On Thursday the Nintendo Life team watched the various broadcasts and events held by Nintendo to unveil Wii U launch details. After soaking in all that was said and the news that's come out since, a couple of our editors decided to provide some brief thoughts of their own on what Nintendo did right, as well as areas that still need clarification. Assistant editor Mike Mason and features editor Tom Whitehead give their views.

This was the Wii U blow out that many people, myself included, expected at E3. The line-up is looking good, with a fair amount aimed at each target audience within the launch window, and features such as Nintendo TVii should give Nintendo a decent run at the living room if it works as advertised. And yet we still don't actually know everything: we haven't seen the operating system in full; we don't know how the online works. Why does the OS (operating system) use up an entire gigabyte of RAM by itself – is it all video chat and Miiverse? There are still Nintendo Directs to look forward to before launch day, undoubtedly.

The price has divided some, but I think it's landed at about the expected level. This is a totally new console that uses reasonably recent technology and includes a feature-packed – and expensive looking – controller in the GamePad. The decision to launch with different packages is sensible, though I am disappointed that I won't be able to get a white Wii U with 32GB of storage; a black GamePad will probably be a fingerprint magnet! Working with Ubisoft for a ZombiU package in particular is very smart and represents just how much Nintendo is willing to work with third party publishers this time around.

One of the most important announcements to come out of the news carnival was that of Bayonetta 2 coming as an exclusive Wii U title. A game such as this might not be a system seller that's going to sell millions of consoles by itself, but by snatching it up Nintendo has gone a fair way to cementing its intent to appeal to everybody with the system. The first Bayonetta was a critically well-loved 'hardcore' action game – the sequel is exactly the kind of game that Nintendo really needed to start convincing people that it can serve the entire market and is a great indication for Wii U's future.

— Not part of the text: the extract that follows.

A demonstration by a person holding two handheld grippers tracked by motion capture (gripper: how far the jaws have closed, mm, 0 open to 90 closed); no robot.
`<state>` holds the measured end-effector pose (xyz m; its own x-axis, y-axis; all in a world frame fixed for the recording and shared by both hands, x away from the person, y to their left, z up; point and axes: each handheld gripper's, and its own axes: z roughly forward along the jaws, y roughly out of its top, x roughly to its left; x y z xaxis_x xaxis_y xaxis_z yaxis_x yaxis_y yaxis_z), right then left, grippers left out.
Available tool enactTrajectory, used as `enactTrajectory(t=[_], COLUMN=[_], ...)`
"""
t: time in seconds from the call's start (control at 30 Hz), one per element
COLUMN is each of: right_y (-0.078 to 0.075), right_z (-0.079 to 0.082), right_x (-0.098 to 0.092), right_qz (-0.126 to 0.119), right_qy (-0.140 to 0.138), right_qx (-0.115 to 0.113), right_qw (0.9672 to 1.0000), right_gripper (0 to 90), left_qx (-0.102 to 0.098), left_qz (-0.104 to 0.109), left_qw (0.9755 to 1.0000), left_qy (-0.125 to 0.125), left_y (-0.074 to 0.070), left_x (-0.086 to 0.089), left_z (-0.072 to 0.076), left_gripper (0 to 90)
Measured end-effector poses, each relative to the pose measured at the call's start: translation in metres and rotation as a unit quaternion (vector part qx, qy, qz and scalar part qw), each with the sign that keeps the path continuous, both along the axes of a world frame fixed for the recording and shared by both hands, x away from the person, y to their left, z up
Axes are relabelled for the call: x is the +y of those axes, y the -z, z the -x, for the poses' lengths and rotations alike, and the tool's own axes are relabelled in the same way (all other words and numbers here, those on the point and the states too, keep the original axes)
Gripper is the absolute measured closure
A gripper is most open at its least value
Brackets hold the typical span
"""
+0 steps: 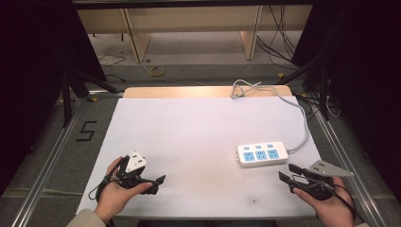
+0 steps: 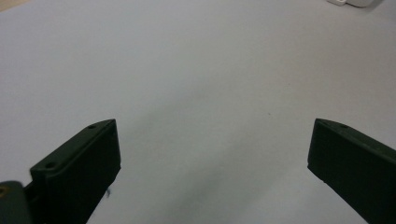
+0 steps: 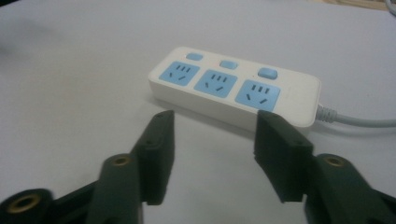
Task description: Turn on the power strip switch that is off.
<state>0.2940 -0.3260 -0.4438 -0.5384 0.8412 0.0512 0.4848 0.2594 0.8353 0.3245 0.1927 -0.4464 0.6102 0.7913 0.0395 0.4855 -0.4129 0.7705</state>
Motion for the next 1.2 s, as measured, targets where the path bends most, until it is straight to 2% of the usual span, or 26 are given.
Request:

I focused on the EU press conference for very selfish reasons, I wanted to know when I could get a Wii U. My gut instinct when it finished was that I was quite pleased with what I saw, and definitely had a buzz of anticipation for 30th November — as well as a hint of jealousy towards our North American friends. The only criticisms I have of Mr Shibata's presentation are that it wasn't particularly fun to watch — apart from an intro sequence with Satoru Iwata — and that it struggled to communicate that Wii U is more than a Wii on steroids with a different controller. There was no equivalent to TVii, and not enough emphasis, in my opinion, of just how different gameplay can be with the GamePad; more footage of people playing games was required, rather than trailers.

As I've said though, overall I was excited at the end. I agree with Mike that Bayonetta 2 is a big announcement, though for all we know it could be a long time before it's released. It sets the tone that Nintendo is ready to invest and publish games directly targeted at the Xbox 360 and PS3 crowd, as well as Wii gamers that have missed out on so many similar titles in recent years, of course. The other announcement that really pushed my buttons was Monster Hunter 3 Ultimate: it was fantastic to see that cross-play with 3DS will be possible, and that's an important development. I adored Monster Hunter Tri on Wii, so March 2013 simply can't come soon enough.

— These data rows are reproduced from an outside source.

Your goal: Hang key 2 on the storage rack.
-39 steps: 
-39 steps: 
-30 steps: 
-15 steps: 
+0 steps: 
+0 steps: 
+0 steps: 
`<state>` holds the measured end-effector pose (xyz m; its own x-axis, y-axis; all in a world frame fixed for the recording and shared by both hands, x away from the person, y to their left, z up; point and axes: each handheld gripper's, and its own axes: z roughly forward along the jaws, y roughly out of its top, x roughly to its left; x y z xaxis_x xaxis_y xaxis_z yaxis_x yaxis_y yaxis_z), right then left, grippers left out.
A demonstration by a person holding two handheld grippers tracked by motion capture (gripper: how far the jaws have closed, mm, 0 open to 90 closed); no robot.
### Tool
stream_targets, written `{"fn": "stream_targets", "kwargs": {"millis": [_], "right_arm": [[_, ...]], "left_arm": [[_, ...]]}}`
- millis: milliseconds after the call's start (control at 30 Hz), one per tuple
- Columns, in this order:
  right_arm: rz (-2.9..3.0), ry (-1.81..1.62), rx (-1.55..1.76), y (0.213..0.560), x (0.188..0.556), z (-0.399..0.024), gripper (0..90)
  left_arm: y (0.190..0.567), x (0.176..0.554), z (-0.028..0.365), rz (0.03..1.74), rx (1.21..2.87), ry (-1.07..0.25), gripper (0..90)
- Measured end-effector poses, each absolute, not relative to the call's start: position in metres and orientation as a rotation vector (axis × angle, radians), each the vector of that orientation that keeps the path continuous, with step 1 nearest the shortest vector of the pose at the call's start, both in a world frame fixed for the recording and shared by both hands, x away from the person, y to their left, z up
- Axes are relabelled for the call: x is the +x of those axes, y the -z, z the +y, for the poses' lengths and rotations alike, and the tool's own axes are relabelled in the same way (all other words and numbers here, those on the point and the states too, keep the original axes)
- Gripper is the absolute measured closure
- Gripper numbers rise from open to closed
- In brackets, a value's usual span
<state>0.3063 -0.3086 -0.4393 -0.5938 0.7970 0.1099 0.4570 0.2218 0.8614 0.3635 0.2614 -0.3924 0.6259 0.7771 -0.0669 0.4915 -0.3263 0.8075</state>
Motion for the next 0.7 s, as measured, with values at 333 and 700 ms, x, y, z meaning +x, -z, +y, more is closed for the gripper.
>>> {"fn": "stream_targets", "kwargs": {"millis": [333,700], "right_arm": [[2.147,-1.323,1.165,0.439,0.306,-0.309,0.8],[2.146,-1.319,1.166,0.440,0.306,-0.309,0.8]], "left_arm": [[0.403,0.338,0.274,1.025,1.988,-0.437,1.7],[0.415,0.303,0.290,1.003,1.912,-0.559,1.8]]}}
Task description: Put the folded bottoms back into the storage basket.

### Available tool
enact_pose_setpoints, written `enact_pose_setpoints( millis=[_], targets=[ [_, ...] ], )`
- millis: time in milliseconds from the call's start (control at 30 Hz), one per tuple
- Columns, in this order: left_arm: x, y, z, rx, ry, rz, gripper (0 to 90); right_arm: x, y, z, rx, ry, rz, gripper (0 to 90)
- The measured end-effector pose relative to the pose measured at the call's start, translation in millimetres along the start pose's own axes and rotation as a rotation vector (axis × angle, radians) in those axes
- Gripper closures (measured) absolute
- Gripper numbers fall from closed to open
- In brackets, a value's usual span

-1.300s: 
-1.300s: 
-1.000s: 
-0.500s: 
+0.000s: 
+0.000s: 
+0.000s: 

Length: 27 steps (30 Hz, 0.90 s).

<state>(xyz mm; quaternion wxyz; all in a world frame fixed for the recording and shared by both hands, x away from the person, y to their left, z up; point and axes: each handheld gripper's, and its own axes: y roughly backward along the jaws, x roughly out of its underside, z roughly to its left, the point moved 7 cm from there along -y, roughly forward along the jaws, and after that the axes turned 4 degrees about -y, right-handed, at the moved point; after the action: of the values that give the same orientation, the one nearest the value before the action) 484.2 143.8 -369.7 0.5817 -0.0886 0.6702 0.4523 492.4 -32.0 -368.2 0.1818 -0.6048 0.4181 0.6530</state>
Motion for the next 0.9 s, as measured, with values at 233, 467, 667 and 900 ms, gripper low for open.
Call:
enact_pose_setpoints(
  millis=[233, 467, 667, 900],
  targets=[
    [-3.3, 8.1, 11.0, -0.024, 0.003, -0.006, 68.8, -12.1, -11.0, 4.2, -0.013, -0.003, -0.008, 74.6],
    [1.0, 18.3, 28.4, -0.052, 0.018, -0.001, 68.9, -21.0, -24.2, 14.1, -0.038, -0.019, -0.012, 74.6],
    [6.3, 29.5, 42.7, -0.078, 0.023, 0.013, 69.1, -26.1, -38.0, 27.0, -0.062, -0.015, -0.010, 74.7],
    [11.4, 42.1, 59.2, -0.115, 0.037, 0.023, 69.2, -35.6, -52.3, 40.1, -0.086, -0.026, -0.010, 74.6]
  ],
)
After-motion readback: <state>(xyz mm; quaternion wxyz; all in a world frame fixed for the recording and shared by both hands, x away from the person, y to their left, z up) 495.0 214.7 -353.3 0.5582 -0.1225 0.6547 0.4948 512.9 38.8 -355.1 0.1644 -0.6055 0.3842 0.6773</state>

Like Mike, I think Nintendo needs to tell us so much more, especially in Europe. While everything shown was probably ideal for hyping up enthusiastic gamers, the presentation didn't do enough to grab normal consumers. I think the prices and bundle options are perfectly suitable for the system, but that's irrelevant to many against the competition of cut-price Xbox 360 and PS3 models, as well as the range of inexpensive tablet devices to attract fans of mobile games with limited cash. Some will be drawn into a Christmas purchase by the games on offer, and New Super Mario Bros. U and Nintendo Land are excellent for attracting a wide range of buyers early on; but the system must do more to grab attention. We know it does more, but Nintendo must get the message out: tell us about Miiverse, the operating system, built-in or purchasable apps and so on. It has to be made clear that it's not just a HD gaming system with a cool second screen controller, but something that can make the living room more fun in other ways; Nintendo must scream it from the rooftops.

But of course, there's time for that. As a starting point it was solid and got the job done. Oh, and as a tip, if you plan on buying plenty of HD download titles from the eShop get yourself a USB hard drive, because even 32GB could fill up pretty quickly.